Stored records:
===

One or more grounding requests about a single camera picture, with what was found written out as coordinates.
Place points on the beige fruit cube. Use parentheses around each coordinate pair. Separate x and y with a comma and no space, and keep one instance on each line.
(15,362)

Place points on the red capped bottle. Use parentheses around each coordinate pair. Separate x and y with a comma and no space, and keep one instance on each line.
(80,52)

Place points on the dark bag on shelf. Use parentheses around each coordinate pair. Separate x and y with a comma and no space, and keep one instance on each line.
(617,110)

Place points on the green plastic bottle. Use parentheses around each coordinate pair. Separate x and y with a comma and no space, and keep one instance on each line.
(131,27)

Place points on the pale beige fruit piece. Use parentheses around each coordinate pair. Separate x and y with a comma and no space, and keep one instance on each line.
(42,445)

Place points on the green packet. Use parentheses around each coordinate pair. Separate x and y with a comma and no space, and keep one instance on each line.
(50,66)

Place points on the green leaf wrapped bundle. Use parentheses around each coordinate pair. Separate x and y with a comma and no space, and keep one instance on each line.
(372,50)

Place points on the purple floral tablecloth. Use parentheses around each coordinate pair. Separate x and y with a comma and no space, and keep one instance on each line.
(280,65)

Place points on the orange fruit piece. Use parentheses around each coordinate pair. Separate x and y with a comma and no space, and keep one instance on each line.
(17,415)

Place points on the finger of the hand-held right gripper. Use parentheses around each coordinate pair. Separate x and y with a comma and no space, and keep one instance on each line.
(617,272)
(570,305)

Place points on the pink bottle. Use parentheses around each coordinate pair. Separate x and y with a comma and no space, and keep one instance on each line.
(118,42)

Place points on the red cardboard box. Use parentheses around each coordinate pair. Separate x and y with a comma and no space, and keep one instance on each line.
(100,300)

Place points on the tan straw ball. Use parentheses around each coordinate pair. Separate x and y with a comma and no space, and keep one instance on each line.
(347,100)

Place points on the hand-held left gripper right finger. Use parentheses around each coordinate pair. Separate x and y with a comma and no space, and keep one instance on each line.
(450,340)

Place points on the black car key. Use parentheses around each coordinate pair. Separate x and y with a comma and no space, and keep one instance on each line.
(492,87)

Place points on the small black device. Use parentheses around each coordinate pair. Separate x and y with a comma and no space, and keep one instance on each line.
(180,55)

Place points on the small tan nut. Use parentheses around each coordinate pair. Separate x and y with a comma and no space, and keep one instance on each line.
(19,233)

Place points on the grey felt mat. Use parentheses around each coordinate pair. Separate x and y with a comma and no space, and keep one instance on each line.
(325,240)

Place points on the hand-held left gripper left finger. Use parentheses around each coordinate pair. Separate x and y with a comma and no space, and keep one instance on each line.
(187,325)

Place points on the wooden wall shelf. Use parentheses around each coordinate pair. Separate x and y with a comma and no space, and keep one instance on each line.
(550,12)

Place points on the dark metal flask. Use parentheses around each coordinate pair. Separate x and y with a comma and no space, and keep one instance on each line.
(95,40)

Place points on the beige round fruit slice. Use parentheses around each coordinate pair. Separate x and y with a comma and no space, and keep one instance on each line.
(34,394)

===

## Task brief
Starting at the line that holds "Place points on the hand-held left gripper left", set down each line exactly through the last line of the records above, and no others.

## Written reply
Place points on the hand-held left gripper left finger. Use parentheses around each coordinate pair. Separate x and y with a comma and no space, and keep one instance on each line.
(187,325)

Place points on the wooden wall shelf. Use parentheses around each coordinate pair. Separate x and y with a comma and no space, and keep one instance on each line.
(550,12)

Place points on the dark metal flask. Use parentheses around each coordinate pair. Separate x and y with a comma and no space, and keep one instance on each line.
(95,40)

Place points on the beige round fruit slice. Use parentheses around each coordinate pair. Separate x and y with a comma and no space, and keep one instance on each line.
(34,394)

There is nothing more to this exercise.